▶ **Task requirements**
Each line in the entries below that holds the string "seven" is to be listed.

[Data excerpts]
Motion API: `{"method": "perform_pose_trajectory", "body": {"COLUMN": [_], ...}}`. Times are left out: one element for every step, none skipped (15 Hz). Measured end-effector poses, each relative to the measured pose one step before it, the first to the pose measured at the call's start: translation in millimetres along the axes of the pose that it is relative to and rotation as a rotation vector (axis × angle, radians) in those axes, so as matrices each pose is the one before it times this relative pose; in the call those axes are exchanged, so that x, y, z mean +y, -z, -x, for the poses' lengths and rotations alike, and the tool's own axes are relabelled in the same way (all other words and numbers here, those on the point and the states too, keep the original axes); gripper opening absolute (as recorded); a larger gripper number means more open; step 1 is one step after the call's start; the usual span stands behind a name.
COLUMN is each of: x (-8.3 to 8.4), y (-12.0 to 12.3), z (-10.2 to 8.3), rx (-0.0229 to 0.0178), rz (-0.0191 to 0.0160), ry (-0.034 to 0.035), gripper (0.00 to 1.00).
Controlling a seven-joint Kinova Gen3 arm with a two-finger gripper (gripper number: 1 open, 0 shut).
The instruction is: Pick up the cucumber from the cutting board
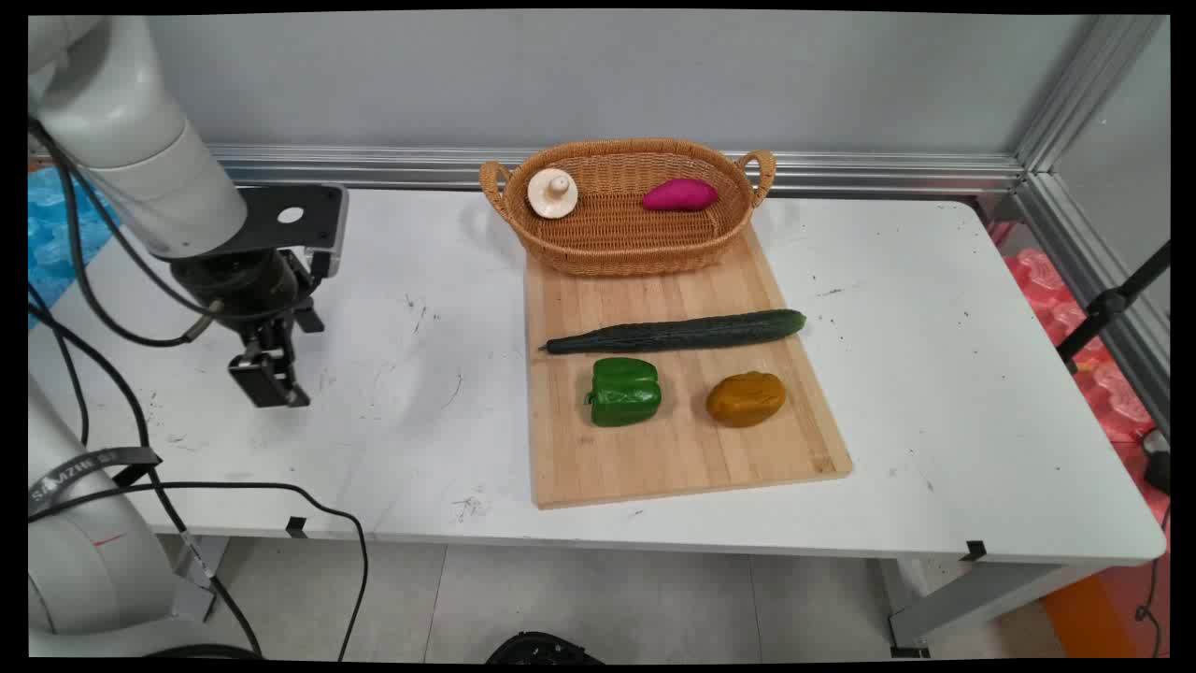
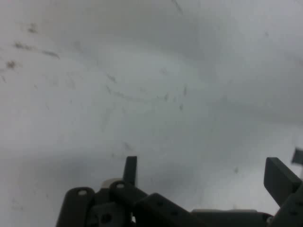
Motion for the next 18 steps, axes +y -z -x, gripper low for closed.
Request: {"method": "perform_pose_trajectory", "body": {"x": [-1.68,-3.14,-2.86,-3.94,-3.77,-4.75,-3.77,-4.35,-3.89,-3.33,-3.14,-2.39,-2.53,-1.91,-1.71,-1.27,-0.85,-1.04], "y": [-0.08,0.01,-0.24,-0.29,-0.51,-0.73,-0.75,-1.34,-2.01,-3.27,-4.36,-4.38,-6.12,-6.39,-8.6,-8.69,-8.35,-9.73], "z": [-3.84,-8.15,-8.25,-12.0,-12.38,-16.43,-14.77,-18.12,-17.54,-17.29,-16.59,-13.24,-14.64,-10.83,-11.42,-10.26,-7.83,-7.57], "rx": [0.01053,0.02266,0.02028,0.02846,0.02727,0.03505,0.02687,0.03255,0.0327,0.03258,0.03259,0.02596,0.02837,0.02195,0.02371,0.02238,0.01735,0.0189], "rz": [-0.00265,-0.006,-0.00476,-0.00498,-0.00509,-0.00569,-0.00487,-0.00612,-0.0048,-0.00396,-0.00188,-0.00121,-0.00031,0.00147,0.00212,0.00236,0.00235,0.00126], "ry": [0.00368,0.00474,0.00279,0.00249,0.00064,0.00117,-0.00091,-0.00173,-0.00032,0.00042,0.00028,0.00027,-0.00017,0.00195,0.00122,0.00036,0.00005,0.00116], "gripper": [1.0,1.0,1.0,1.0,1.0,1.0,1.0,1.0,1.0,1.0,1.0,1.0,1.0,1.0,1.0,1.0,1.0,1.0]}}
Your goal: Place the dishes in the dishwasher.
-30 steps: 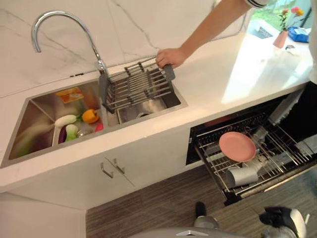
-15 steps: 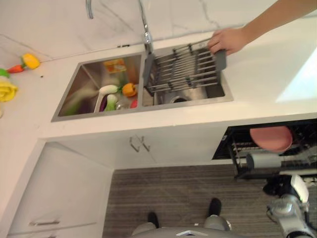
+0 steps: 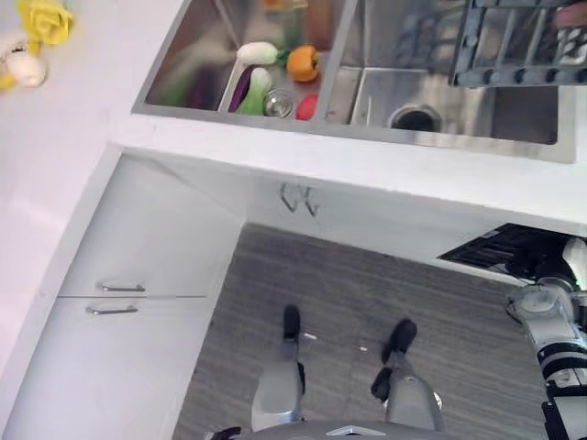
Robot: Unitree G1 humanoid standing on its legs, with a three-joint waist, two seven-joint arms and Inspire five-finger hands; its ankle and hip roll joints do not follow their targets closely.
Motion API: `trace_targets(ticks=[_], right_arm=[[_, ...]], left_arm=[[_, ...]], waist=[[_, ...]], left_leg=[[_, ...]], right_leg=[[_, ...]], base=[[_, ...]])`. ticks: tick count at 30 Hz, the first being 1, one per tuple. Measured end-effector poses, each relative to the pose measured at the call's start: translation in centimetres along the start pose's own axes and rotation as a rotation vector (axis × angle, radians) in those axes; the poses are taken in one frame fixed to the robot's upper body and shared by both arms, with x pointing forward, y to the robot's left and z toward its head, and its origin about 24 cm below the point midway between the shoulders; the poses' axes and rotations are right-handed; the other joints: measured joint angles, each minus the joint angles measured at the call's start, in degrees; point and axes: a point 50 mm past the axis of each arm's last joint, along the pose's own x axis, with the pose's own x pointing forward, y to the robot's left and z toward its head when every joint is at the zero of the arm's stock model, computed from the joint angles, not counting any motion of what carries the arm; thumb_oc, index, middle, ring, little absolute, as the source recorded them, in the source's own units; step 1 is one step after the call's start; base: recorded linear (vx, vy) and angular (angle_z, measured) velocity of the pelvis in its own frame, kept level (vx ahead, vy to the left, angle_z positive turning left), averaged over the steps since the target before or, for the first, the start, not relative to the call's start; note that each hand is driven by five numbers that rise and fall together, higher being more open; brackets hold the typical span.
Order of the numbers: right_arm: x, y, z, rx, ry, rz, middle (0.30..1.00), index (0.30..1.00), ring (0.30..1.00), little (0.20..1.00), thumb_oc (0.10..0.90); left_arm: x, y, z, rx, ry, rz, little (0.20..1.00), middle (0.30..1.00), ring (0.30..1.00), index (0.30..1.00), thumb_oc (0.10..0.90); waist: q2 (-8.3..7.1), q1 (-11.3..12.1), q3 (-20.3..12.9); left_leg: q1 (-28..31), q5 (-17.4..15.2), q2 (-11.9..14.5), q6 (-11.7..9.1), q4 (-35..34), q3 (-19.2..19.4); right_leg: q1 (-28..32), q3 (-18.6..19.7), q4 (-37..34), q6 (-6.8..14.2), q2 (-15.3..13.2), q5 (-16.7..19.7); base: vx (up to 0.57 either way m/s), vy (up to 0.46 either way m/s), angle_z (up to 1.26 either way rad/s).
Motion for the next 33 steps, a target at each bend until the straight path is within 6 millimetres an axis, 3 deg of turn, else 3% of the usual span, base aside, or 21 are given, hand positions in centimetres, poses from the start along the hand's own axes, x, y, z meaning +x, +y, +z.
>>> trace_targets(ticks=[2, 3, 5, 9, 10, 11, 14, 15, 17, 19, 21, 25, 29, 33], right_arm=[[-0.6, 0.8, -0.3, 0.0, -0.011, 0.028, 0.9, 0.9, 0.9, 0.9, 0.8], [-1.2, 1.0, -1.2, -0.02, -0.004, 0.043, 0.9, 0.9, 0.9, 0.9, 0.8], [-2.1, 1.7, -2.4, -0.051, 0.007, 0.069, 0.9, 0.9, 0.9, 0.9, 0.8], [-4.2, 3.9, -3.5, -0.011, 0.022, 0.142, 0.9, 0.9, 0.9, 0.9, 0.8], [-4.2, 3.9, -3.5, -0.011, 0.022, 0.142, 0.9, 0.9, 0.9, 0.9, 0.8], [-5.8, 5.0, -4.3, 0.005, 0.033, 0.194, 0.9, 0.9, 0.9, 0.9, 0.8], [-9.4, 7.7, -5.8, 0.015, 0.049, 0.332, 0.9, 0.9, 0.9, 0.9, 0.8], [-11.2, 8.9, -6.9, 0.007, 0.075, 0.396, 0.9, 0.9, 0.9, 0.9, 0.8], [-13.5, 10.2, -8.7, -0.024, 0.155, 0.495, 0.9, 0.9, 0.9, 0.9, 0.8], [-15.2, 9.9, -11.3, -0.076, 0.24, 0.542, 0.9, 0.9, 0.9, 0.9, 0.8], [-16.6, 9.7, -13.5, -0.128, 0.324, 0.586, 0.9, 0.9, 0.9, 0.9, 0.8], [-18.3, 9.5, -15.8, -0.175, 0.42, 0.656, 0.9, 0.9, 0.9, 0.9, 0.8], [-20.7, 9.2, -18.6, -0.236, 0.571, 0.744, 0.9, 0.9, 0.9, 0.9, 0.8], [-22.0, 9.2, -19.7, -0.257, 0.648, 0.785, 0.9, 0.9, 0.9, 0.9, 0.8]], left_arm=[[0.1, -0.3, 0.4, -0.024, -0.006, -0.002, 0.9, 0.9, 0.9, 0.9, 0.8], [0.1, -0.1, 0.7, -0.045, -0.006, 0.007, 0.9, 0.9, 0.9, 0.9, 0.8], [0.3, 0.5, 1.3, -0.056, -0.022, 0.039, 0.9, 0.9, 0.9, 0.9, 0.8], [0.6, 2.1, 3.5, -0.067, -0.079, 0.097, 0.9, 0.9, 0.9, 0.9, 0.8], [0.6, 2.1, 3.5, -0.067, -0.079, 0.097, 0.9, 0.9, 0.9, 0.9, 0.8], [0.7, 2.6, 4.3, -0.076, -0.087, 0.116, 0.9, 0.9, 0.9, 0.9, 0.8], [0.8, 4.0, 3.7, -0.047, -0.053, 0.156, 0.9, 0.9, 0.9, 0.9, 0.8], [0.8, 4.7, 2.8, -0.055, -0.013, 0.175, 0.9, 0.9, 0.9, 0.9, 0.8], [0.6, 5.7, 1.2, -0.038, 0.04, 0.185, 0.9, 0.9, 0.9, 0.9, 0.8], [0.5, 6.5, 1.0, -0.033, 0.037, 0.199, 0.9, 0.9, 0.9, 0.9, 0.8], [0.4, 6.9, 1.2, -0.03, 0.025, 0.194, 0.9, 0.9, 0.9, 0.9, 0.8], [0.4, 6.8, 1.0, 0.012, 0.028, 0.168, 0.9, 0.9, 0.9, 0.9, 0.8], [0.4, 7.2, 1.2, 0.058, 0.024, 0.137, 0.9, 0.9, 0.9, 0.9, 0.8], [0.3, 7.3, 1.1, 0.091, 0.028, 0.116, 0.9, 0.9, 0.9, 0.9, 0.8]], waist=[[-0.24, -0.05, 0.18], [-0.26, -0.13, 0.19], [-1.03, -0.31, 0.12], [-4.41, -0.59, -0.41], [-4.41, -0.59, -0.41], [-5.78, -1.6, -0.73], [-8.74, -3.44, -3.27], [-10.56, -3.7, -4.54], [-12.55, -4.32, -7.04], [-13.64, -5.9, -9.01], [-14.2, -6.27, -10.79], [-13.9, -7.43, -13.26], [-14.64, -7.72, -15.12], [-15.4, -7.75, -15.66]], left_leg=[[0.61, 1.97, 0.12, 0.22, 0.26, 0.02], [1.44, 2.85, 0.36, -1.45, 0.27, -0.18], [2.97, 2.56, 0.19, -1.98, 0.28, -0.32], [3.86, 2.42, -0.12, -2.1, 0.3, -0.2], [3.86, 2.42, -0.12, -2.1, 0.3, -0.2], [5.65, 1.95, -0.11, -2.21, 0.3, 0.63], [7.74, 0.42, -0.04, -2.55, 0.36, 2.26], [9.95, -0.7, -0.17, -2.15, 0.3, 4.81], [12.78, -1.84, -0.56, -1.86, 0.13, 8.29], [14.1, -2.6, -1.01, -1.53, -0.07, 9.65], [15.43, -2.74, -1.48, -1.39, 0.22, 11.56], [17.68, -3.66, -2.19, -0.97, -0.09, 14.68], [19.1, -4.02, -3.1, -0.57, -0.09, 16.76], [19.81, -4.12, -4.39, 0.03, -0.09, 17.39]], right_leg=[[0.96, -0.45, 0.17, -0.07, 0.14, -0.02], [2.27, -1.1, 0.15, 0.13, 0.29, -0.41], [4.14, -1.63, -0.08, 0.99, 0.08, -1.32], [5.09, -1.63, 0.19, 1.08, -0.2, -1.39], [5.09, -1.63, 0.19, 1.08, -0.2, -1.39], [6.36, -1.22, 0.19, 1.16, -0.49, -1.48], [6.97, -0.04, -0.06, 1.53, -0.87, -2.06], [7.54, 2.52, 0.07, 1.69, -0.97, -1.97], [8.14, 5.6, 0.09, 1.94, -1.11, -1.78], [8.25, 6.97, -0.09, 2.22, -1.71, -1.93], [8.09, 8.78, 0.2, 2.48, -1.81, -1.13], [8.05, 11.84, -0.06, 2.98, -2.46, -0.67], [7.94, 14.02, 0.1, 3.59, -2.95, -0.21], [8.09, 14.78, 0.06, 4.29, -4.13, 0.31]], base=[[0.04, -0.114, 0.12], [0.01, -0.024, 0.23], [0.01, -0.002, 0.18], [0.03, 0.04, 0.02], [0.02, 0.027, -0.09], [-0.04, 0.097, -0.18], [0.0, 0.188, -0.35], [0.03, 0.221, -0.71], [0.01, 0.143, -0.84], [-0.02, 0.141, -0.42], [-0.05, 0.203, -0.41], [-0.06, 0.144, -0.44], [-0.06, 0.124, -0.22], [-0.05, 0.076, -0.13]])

▶ **Solution to the exercise**
Controlling a seven-joint Kinova Gen3 arm with a two-finger gripper (gripper number: 1 open, 0 shut).
Robot: Unitree G1 humanoid standing on its legs, with a three-joint waist, two seven-joint arms and Inspire five-finger hands; its ankle and hip roll joints do not follow their targets closely.

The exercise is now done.